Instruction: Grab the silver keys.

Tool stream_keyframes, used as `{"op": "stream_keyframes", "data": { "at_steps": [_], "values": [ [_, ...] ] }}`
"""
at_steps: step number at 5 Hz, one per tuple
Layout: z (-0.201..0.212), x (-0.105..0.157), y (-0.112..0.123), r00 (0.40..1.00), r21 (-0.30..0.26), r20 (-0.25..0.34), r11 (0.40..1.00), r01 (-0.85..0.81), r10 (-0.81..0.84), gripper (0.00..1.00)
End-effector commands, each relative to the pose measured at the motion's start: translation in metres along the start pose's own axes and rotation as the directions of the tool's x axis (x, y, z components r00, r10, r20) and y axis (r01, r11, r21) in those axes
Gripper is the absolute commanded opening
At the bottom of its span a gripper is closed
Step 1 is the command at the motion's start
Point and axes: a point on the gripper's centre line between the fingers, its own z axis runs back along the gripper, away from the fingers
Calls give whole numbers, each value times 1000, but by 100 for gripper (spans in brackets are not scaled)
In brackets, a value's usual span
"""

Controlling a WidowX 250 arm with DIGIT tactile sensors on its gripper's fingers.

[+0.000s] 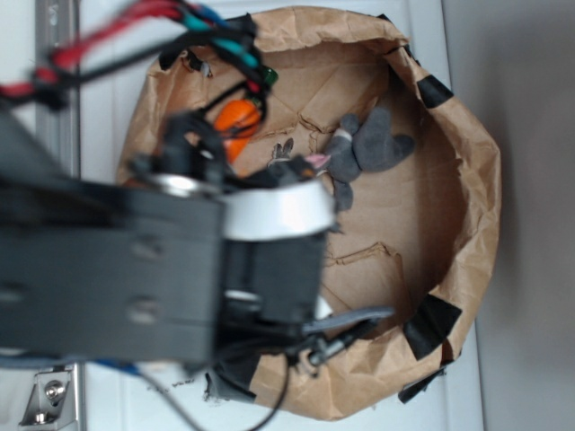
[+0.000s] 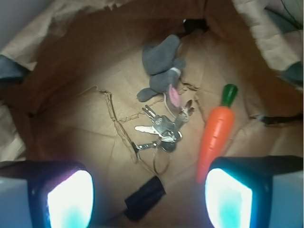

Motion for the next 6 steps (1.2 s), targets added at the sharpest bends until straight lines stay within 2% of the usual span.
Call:
{"op": "stream_keyframes", "data": {
  "at_steps": [1, 5, 6],
  "values": [
    [-16, 11, 6, 998, 0, -3, 998, -67, 67, 100],
    [-16, 11, 6, 998, 0, -3, 998, -67, 67, 100],
    [-47, 8, 27, 1000, -18, 4, 1000, 6, -6, 100]
  ]
}}
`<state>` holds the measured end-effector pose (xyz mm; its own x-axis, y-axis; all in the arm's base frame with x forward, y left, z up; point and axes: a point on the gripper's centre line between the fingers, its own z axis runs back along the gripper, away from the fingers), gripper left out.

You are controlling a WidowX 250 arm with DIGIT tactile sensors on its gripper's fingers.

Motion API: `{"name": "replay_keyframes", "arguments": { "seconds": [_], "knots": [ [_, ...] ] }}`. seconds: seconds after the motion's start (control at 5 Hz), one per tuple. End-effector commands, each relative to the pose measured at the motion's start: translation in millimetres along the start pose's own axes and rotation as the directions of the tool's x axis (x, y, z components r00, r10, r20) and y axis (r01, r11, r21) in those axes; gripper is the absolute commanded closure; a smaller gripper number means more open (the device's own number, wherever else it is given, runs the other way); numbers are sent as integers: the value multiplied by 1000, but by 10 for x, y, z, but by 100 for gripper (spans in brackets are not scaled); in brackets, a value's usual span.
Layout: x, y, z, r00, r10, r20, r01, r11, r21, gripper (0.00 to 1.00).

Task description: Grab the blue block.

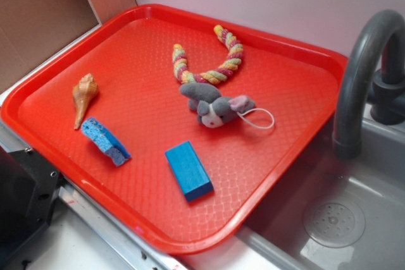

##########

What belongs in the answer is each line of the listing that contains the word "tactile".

| ANSWER SECTION |
Controlling a WidowX 250 arm with DIGIT tactile sensors on its gripper's fingers.
You are controlling a WidowX 250 arm with DIGIT tactile sensors on its gripper's fingers.

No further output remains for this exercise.